The human intestine has the powerful ability to renew itself and recover from damage. Intestinal stem cells (ISCs), lodged in pockets of tissue called crypts, generate the cells that continuously repopulate the intestinal lining. Even the stem cells themselves have a safety net: when they’re damaged, healthy replacements appear in less than a week.
For years, scientists have debated how the ISCs’ re-emergence occurs. Some have thought that the intestine keeps a pool of ISCs on reserve – a kind of backup-backup supply – to replenish the front-line ISCs that have been lost. Others have thought that something more complicated is happening: The ISCs give rise to more specialized, or “differentiated,” offspring – daughter cells that form the inner lining of the intestine. When the ISCs are damaged, the daughter cells reverse course and “de-differentiate,” reverting into the ISCs from which they arose.

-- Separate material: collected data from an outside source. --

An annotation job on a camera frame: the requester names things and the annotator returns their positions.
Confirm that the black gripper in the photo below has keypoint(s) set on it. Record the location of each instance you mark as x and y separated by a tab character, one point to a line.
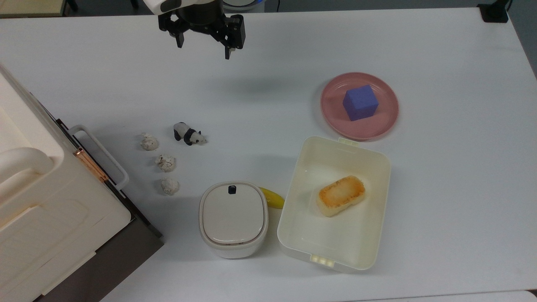
197	21

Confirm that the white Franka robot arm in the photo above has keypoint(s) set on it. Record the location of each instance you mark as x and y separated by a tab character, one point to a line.
168	5

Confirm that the cream plastic open box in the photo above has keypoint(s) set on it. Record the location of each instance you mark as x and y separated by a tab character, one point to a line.
333	203

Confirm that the panda figurine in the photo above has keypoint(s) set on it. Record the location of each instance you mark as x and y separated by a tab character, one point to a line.
188	134

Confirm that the white crumpled paper ball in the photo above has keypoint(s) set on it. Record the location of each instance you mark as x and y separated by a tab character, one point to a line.
149	142
170	186
165	162

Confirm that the purple cube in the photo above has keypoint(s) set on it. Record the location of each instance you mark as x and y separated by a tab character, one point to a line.
361	102

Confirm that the pink round plate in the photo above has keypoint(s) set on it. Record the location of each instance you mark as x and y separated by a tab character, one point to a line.
359	105

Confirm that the yellow banana toy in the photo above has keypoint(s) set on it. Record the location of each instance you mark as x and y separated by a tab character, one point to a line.
273	197

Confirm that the wooden board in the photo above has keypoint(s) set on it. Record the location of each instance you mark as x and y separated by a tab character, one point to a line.
31	7

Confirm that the white lidded small bin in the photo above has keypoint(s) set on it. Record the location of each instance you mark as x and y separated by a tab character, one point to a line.
233	219

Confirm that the toasted bread toy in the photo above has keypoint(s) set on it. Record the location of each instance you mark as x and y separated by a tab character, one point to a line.
340	195

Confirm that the white oven appliance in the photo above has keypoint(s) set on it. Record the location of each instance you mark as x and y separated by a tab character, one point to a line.
46	201

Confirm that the dark base board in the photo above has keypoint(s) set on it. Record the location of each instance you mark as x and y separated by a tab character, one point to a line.
109	260

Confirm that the black table clamp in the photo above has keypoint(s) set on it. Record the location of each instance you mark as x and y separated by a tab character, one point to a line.
495	10

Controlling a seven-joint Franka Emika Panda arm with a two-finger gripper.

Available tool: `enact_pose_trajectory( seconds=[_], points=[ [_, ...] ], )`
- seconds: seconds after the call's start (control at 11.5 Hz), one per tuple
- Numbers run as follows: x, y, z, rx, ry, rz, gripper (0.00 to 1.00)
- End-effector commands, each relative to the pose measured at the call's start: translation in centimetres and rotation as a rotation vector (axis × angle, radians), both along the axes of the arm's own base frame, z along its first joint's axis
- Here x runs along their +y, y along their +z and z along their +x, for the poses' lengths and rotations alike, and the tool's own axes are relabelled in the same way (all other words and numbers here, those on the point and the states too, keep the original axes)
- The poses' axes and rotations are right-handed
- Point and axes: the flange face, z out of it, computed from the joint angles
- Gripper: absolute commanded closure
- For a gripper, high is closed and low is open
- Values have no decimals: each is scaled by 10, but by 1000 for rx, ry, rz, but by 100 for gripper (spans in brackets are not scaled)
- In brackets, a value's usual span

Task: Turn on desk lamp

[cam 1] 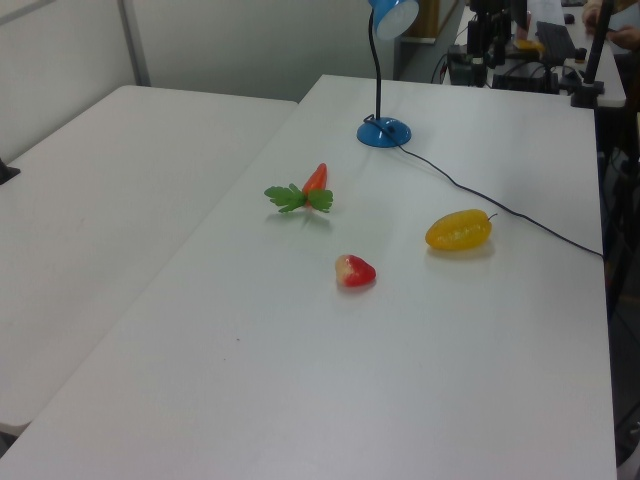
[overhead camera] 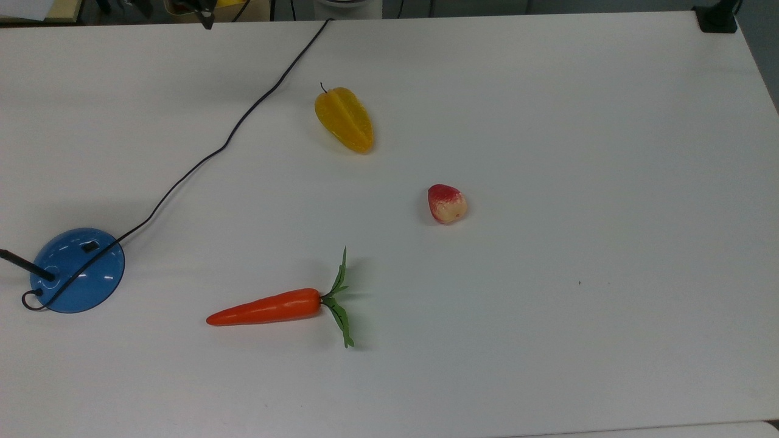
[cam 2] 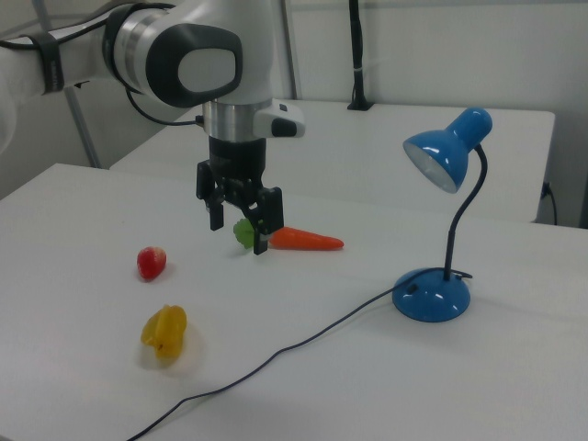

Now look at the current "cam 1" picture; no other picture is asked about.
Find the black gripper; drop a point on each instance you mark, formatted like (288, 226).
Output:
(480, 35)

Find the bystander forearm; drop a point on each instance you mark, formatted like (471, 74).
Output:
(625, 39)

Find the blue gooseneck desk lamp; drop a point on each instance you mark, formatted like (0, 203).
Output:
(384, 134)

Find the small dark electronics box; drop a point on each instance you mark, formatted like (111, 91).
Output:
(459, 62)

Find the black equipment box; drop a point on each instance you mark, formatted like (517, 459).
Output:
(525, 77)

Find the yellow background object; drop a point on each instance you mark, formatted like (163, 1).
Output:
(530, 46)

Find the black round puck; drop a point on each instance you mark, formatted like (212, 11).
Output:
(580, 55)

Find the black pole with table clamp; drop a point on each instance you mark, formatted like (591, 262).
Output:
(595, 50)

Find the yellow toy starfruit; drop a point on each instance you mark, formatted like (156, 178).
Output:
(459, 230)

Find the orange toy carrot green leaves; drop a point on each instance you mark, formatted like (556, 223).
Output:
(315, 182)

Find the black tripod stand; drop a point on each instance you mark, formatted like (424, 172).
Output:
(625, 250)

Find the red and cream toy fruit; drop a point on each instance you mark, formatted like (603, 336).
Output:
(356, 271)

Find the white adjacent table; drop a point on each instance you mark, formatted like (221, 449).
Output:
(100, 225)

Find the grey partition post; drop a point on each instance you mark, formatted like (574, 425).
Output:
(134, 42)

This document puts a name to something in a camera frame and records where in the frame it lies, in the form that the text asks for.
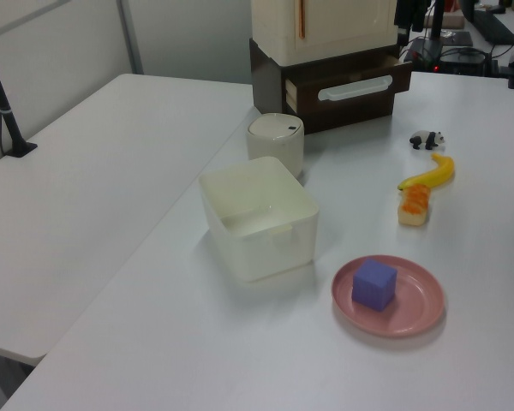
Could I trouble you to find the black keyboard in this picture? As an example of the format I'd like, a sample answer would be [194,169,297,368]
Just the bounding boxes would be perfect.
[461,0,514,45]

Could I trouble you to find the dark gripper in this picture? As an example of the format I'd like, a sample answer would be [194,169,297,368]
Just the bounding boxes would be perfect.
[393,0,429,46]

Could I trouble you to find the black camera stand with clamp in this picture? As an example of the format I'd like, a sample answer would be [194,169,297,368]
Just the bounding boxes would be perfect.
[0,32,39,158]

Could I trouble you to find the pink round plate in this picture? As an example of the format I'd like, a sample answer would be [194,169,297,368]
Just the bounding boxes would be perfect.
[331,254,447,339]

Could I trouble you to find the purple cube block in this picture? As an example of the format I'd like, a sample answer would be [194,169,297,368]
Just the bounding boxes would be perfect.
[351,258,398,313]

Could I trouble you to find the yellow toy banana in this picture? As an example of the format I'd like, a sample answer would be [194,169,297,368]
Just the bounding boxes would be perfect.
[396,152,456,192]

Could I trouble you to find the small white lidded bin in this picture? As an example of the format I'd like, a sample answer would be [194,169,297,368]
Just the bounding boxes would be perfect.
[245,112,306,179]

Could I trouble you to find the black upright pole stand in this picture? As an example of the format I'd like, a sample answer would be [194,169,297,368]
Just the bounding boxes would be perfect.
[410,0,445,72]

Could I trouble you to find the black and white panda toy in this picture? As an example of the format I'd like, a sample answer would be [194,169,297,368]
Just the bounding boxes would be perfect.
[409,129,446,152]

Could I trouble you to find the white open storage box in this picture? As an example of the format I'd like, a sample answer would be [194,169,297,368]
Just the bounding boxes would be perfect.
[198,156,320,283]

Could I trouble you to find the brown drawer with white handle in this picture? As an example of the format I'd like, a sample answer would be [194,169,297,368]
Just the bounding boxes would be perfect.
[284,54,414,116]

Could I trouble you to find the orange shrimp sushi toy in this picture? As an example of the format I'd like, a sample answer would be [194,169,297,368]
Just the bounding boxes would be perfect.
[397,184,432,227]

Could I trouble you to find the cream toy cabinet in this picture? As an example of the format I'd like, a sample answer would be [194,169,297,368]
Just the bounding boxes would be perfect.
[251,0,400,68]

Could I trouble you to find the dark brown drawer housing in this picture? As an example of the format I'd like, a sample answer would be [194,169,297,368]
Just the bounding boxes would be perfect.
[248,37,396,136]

A new study by HSCI scientists comes down solidly on the latter explanation. Published in the journal Cell Stem Cell, the researchers found that ISCs and their daughter cells have a strikingly reciprocal relationship: under normal conditions, ISCs differentiate into daughter cells, and, if the ISCs are lost, the daughter cells simply reverse course and become ISCs.

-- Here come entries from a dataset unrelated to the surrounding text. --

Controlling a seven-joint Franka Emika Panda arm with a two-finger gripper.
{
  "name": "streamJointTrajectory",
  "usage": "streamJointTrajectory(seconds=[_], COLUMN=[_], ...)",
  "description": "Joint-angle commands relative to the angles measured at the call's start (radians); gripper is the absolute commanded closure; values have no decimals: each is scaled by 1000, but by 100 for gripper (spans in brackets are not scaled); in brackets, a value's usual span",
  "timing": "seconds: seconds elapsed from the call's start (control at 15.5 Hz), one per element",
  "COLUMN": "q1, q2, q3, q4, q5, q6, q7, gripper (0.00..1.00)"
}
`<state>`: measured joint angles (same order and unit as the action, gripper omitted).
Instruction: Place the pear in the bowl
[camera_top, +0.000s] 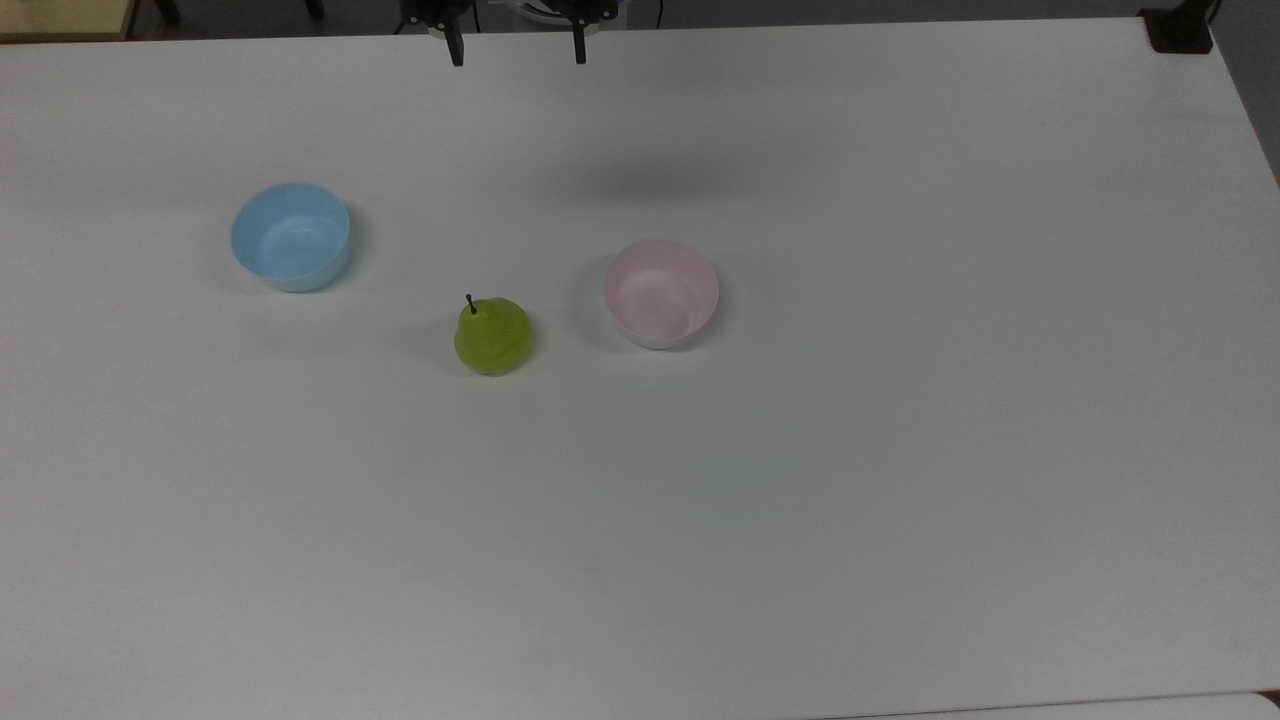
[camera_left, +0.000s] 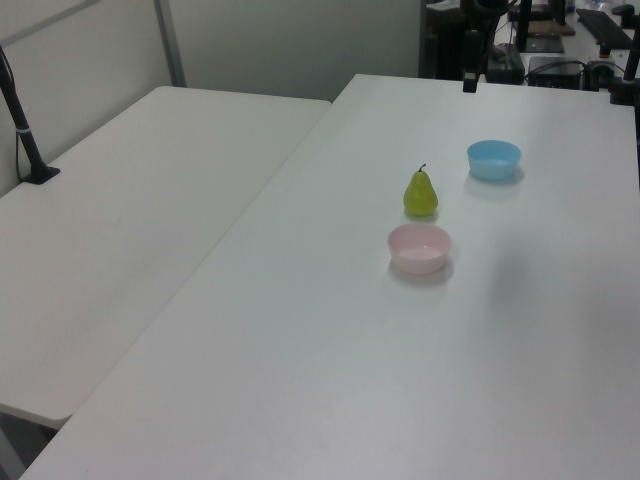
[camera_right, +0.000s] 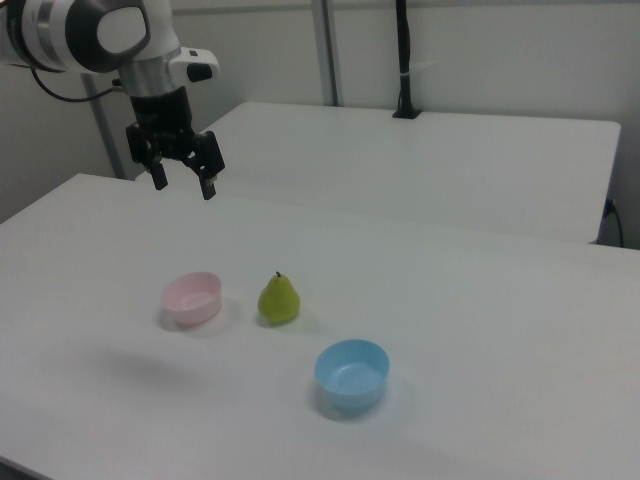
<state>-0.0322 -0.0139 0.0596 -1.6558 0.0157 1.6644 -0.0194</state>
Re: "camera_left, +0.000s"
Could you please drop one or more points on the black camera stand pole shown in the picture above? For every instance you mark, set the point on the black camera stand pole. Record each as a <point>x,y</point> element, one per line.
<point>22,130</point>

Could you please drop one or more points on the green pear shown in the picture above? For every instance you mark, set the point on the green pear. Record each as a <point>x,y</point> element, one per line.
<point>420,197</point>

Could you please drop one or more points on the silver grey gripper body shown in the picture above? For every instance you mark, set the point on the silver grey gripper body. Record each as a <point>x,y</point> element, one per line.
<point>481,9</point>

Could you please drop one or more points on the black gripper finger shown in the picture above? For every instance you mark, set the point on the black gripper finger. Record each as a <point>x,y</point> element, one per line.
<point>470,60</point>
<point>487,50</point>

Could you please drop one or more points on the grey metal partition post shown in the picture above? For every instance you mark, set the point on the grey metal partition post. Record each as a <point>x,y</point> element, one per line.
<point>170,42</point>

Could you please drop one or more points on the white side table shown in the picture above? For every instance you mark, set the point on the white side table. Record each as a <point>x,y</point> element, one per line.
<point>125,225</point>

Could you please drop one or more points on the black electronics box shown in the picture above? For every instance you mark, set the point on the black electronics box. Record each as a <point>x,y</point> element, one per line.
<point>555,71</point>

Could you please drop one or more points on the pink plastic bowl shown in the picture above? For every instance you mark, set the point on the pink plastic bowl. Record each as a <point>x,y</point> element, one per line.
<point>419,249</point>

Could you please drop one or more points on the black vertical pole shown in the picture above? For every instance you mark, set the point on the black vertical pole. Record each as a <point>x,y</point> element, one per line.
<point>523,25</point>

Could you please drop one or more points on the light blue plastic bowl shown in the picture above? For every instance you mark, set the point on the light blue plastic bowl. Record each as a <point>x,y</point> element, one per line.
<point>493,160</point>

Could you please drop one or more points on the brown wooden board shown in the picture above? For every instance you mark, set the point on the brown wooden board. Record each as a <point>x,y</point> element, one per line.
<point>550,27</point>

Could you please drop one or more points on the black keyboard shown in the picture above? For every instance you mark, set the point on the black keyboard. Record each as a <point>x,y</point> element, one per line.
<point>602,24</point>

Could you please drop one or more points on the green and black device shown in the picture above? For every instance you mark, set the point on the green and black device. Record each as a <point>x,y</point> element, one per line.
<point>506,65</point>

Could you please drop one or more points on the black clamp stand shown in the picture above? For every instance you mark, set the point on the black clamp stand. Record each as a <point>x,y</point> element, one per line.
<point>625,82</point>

“Our findings suggest that the restoration of intestinal stem cells occurs entirely by the process of de-differentiation. We showed there’s no need for a reserve set of ISCs,” said the study’s senior author Ramesh Shivdasani, M.D., Ph.D., HSCI Principal Faculty member and professor of medicine at Dana-Farber Cancer Institute.
To determine how ISCs are restored, Shivdasani and his collaborators performed a time-lapse experiment in mice. They labeled ISCs so that the cells and their offspring would become fluorescent. They waited 48 hours for the label to take hold, then killed the ISCs. If the daughter cells were indeed de-differentiating, any ISC cells produced after that point would be fluorescent. That’s exactly what researchers found.
While scientists have been able to convert many kinds of differentiated cells into stem cells using laboratory techniques, Shivdasani and his colleagues’ discovery demonstrates that de-differentiation is more than just a laboratory curiousity; it is the primary way that damaged stem cells are naturally restored in the intestine. It’s not known whether cells in other organs and tissues have this capability, but it remains an open avenue of investigation.
“It also isn’t clear how the crypt knows that stem cells have died and need to be replaced,or how the daughter cells receive the signal to de-differentiate.” Shivdasani said. “This is a subject we’re currently exploring.”